Zoot suits, associated with the Mexican race, consisted of a long jacket that reached almost to the knees, pants with a “tight stuff cuff”, a “wide, flat hat, and Dutch-toe shoes” (Berger 193). These zoot suits were worn by the Mexican youth who were accused of murder on August 2, 1942. People claimed that Jose Diaz was murdered by a gang that had broken up a party at Sleepy Lagoon ranch located close to Los Angeles.
However, even though the lower court did convict them of murder, two years later the district court of appeals took that decision back by stating that there was not enough good evidence and that most of that decision was made based on prejudice issues.
This incident became known as the “Sleepy Lagoon Affair” and was made an international topic, especially when it was made to look like Americans were making it a point to harm Latin-American citizens.
Afterwards, the “Sleepy Lagoon Affair” opened the doorway to much more discrimination against Mexicans and brought many more riots to Los Angeles between Mexicans and Americans (Gorn 183).
Mexican-Americans were highly offended when American citizens, mostly the marines and soldiers, attacked any Mexican they saw on the street wearing a zoot suit. Some of the time these Mexicans were not part of a gang, but were attacked as revenge from that August night in 1942.
Police officials were watching servicemen beat the Mexicans on the street then arresting the victims, saying that they provoked the riot (La Opinion 190). After seeing that police were not taking the proper measures to fully stop these beatings, the Mexican consulate in Los Angeles said that the Embassy was awaiting orders from the Mexican government and it was possible that there would be a formal protest to the United States government (New York Times 191). Obviously, to the Mexican race, these riots and beatings are extremely unfair and are taking measures to stop them.
After fellow service men were attacked, robbed, and beaten, marines and soldiers would ride the streets in big groups looking for any Mexican, especially wearing a zoot suit. They would usually take this Mexican and strip him of his pants and brutally beat him. To the servicemen, this was their way of retaliation and believe that the Mexicans deserve it. When watching these riots, civilians on the street would cheer on the servicemen while police just usually stood back and watched before arresting the beaten victims. Every time a soldier was attacked by a zoot suit gang, the servicemen were already planning a next huge riot.

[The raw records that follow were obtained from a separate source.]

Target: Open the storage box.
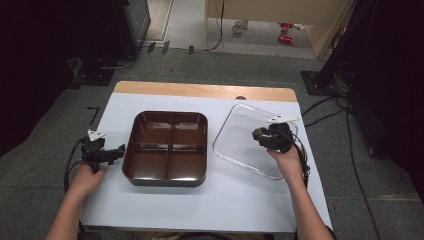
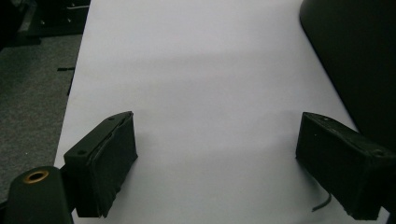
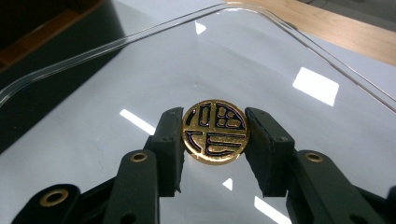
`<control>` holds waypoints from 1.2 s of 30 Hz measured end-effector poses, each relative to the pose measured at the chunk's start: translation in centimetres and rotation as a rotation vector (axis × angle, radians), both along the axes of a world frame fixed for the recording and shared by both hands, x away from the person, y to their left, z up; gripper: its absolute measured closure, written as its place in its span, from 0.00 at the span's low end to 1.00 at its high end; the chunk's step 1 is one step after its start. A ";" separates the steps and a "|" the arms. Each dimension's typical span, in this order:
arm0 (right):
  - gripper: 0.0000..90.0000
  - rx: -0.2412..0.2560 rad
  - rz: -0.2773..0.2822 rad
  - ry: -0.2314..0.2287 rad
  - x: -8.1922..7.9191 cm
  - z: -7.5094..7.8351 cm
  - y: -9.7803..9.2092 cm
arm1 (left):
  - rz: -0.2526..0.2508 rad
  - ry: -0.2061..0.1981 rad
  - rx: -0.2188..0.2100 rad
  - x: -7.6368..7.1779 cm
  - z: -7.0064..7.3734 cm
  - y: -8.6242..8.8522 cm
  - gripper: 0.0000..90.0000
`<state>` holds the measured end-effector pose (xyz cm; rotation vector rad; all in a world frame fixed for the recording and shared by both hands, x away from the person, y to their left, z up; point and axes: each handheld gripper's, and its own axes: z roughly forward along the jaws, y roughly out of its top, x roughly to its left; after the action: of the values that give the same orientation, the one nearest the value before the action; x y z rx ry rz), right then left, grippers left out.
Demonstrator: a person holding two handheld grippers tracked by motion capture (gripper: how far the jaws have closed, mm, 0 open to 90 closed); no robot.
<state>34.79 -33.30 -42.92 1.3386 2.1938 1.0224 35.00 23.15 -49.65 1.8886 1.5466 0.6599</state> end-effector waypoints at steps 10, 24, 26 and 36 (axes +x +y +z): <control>0.65 -0.014 -0.063 0.017 2.5 -2.1 -0.8 | 0.000 0.000 0.000 0.0 0.0 0.0 0.14; 0.65 -0.006 -0.146 0.042 4.6 -4.5 -1.6 | -0.001 0.001 0.001 0.0 0.0 0.0 0.14; 0.65 -0.011 -0.156 0.045 4.7 -4.8 -1.6 | -0.001 0.001 0.001 0.0 0.0 0.0 0.14; 0.50 0.027 -0.172 0.013 4.1 -3.8 -1.6 | -0.001 0.001 0.000 0.0 0.0 0.0 0.14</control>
<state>38.84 -34.91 -46.68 1.5205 2.0391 0.9838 34.99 23.17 -49.64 1.8903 1.5459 0.6589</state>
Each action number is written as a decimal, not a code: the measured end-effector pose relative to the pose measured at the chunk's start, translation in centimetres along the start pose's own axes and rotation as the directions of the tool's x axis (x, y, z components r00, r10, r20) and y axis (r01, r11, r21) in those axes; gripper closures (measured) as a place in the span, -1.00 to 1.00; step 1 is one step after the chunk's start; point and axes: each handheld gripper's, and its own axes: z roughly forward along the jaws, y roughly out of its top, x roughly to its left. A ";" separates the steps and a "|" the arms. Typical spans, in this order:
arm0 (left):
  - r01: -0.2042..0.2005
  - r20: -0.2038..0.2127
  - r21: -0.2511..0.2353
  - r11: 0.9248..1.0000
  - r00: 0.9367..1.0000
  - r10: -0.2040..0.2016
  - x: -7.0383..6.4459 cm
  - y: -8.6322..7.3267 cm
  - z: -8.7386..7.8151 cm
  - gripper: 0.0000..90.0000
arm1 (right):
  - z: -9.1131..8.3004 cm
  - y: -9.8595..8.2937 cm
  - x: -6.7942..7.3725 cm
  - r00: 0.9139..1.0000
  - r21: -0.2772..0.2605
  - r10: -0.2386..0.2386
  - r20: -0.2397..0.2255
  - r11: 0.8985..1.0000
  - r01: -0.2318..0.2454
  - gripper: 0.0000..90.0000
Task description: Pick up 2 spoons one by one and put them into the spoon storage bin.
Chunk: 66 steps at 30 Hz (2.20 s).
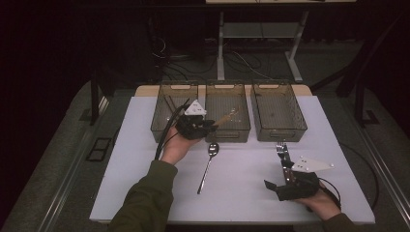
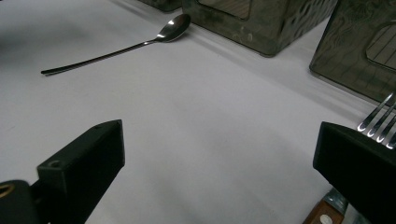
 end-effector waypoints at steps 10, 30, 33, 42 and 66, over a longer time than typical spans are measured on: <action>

When these riots and attacks were getting out of hand on both sides, the Commanders and Generals stated that they would take the necessary measures to try and prevent these outbreaks between servicemen and Mexicans and told the army that partaking in these types of activities reflected on the individual and the army by wearing the uniform while participating in the riots and that the servicemen should seriously consider the consequences (Document 3 196). The Commanders say that the servicemen partake in riots for excitement. However, these measures were not always taken seriously and the riots continued.
The argument from the Mexican American point of view is the most convincing because, even before this time, Americans have always discriminated against races outside of their own. Even though a zoot suit gang was accused of murder, that does not mean servicemen should just go out on the street looking for Mexicans to assault and beat for revenge. By the soldiers retaliating to the “Sleepy Lagoon Affair”, it led to Mexicans attacking back on the servicemen and opened the way for all out discrimination and brutality between the races.